Problem statement — Below are records; report how many of their lines contain the word "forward", giving only the number.

Supplied material —
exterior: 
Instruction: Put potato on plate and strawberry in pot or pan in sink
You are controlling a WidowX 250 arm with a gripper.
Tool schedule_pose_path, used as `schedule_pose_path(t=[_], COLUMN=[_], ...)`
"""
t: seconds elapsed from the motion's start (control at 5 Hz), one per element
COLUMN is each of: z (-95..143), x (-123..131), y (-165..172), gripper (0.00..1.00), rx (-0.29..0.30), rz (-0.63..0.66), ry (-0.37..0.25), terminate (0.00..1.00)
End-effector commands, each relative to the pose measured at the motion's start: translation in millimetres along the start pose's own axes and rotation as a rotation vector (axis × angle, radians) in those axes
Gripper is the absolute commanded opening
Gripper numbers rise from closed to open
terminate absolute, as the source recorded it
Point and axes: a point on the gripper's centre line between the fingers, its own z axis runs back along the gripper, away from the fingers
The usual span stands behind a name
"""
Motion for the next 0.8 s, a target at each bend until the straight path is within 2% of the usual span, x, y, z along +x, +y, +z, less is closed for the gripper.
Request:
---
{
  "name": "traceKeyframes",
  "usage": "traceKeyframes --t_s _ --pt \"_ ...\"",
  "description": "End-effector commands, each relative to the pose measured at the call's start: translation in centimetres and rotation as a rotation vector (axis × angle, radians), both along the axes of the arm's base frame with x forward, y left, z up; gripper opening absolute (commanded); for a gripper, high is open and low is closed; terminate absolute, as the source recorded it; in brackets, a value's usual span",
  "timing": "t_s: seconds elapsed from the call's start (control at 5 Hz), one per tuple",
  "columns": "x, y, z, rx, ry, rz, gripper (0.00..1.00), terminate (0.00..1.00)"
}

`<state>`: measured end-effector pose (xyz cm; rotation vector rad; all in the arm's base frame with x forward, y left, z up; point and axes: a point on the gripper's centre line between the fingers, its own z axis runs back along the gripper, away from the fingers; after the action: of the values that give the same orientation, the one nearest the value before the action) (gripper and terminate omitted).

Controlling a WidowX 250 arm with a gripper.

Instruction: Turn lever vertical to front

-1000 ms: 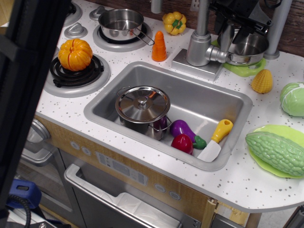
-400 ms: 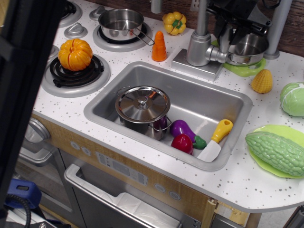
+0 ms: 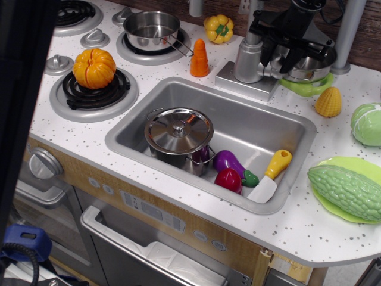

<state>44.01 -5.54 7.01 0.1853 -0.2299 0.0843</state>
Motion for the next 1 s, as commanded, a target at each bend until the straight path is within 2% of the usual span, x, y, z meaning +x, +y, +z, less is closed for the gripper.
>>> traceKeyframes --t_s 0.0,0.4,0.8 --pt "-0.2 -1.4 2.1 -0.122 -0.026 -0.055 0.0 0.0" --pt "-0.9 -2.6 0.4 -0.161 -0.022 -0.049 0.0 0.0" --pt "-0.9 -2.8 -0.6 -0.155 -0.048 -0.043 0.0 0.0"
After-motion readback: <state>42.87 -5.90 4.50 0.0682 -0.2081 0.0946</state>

Result of the task — 2